Activity: From the entries below, copy every line holding the word "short".

[Items listed in a dataset]
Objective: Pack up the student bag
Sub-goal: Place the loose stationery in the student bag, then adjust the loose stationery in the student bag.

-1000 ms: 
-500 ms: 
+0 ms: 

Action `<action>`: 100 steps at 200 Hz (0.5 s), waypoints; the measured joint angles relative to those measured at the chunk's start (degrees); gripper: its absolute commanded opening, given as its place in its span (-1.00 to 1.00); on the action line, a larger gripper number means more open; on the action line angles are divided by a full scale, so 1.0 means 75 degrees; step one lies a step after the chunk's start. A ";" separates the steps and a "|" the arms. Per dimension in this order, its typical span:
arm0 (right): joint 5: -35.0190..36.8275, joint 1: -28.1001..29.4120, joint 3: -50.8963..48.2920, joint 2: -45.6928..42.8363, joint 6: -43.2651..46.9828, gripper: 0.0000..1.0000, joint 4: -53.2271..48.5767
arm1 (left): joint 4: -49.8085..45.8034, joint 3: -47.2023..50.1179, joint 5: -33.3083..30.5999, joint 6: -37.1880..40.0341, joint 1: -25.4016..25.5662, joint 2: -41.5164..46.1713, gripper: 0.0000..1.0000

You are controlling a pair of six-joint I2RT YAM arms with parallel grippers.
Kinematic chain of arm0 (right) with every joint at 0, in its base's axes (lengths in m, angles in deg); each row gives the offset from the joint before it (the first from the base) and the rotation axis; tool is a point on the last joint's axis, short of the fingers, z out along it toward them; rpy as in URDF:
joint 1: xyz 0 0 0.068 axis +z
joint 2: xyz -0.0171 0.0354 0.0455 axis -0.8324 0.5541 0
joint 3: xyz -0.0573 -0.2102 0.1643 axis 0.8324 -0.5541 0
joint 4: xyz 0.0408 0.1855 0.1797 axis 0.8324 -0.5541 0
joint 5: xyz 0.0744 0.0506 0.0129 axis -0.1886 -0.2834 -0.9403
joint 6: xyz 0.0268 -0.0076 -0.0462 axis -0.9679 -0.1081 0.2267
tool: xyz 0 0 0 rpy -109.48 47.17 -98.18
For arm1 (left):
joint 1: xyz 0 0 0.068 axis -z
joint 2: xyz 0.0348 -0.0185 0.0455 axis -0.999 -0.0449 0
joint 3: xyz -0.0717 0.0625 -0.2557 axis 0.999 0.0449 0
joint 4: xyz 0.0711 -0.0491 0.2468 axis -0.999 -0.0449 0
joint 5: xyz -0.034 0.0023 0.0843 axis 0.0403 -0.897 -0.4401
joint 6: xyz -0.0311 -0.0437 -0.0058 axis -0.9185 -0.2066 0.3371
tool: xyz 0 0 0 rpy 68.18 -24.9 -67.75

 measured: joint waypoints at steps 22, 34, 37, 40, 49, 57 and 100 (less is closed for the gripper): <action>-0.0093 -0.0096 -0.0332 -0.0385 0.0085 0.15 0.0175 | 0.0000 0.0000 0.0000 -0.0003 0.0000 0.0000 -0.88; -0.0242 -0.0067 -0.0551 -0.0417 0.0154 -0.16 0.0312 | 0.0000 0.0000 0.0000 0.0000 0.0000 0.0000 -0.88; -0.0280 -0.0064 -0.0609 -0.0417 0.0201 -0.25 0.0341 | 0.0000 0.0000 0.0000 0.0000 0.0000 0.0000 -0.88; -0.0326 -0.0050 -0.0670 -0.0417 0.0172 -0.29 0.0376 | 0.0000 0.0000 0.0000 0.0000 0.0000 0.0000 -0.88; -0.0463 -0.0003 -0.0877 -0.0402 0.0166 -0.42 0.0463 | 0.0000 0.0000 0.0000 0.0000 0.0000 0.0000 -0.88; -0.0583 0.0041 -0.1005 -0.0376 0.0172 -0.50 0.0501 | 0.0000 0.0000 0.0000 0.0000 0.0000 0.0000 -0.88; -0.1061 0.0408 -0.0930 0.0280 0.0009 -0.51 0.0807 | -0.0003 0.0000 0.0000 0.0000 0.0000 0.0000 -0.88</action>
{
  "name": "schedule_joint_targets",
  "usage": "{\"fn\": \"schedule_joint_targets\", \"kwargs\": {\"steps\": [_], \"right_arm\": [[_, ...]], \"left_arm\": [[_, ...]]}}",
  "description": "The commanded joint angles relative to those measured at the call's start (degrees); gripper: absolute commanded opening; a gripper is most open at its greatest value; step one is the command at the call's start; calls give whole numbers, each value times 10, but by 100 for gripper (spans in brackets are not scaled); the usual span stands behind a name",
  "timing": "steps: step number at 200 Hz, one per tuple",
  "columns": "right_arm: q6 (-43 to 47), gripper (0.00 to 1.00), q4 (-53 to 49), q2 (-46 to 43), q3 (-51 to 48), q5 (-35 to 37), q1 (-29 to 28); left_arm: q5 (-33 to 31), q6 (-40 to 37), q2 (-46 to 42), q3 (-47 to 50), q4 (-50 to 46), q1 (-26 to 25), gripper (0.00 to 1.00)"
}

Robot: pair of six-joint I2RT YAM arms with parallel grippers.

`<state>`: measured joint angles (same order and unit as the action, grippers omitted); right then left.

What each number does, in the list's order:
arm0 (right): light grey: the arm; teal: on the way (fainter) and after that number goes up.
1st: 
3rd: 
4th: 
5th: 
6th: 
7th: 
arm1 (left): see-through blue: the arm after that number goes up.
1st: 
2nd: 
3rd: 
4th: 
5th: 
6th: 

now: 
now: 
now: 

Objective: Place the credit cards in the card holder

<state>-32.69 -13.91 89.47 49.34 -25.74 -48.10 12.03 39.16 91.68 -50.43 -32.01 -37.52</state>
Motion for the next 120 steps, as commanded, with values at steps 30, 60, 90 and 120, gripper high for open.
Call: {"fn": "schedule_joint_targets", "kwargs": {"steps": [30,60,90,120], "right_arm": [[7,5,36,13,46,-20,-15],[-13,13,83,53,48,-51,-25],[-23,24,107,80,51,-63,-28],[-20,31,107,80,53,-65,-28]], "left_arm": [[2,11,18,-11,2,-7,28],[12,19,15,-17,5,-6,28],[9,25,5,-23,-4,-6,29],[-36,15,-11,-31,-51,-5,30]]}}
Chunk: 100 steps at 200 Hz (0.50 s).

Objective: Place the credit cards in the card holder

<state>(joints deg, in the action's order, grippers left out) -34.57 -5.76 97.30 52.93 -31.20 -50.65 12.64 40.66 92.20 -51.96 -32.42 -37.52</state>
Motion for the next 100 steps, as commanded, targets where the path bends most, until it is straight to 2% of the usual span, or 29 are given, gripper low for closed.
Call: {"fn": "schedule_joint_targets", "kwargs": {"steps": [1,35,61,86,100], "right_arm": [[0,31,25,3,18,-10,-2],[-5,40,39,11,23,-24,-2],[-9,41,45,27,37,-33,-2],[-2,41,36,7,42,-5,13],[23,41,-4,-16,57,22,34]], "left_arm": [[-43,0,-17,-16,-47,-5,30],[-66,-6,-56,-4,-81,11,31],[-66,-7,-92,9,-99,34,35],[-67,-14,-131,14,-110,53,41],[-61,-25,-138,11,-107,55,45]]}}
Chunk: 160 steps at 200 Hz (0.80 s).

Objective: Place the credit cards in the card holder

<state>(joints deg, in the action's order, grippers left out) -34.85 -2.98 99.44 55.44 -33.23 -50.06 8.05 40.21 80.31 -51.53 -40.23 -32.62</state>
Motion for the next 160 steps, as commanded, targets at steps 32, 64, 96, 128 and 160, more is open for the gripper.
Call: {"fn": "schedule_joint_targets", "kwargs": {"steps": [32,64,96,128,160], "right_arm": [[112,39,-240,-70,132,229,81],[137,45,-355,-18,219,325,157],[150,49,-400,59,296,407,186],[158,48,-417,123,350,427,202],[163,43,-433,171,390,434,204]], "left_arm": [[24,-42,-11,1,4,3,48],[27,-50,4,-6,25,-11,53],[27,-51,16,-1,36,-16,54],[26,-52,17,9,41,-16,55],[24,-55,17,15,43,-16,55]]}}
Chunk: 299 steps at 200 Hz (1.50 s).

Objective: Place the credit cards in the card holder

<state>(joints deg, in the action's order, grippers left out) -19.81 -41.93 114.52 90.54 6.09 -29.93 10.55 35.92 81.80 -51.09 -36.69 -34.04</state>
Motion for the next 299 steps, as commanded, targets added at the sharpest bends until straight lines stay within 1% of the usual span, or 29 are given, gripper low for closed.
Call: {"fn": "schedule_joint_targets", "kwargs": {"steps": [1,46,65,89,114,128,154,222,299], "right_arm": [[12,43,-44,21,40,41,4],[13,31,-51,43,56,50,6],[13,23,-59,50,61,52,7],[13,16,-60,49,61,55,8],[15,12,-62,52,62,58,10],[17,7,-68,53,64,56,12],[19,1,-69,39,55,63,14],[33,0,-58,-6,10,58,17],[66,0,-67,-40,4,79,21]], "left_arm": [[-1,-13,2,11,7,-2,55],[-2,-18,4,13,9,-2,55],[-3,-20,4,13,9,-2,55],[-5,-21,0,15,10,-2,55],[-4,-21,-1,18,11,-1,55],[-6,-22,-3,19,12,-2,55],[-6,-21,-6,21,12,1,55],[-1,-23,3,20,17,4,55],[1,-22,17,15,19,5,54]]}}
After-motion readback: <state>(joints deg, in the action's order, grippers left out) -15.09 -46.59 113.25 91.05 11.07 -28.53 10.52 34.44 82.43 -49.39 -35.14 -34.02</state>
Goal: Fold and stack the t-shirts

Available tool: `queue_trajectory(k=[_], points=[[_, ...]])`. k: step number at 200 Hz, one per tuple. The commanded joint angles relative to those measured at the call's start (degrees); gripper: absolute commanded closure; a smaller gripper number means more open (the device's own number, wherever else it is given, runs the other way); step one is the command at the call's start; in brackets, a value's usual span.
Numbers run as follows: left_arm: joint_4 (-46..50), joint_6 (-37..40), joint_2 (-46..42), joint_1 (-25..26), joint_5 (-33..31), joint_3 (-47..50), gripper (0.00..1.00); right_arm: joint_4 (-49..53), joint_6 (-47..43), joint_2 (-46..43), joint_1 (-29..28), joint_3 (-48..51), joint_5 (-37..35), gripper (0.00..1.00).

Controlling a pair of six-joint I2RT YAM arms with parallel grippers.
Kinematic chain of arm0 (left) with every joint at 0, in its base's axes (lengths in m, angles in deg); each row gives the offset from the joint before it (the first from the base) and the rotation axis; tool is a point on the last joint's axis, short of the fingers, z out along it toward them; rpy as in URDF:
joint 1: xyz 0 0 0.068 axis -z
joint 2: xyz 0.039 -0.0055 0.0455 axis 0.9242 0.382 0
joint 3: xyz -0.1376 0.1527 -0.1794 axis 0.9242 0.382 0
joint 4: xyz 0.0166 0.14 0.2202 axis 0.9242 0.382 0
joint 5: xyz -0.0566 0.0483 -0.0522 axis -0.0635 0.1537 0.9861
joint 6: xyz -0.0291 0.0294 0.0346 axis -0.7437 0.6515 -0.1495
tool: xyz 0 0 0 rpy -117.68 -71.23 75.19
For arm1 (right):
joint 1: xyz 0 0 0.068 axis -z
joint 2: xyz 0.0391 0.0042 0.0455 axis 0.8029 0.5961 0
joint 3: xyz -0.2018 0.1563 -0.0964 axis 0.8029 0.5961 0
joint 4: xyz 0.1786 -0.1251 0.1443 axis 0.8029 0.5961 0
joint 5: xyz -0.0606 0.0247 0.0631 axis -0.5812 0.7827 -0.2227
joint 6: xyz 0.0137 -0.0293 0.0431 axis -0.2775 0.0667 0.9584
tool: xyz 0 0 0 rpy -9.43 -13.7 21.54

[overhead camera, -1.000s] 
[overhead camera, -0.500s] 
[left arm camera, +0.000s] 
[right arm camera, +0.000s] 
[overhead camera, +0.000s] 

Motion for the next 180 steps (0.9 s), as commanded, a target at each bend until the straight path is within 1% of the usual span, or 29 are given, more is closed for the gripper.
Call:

Reply:
Kinematic chain of arm0 (right) with every joint at 0, in its base's axes (lengths in m, angles in deg); each row gives the offset from the joint before it (the first from the base) and the rotation axis; tool is a point on the last joint's axis, short of the fingers, z out along it toward them; rpy as in URDF:
Kinematic chain of arm0 (left) with every joint at 0, in its base's axes (lengths in m, angles in deg); each row gives the offset from the joint before it (the first from the base) and the rotation axis; tool is a point on the last joint's axis, short of the fingers, z out along it toward them; rpy as in URDF:

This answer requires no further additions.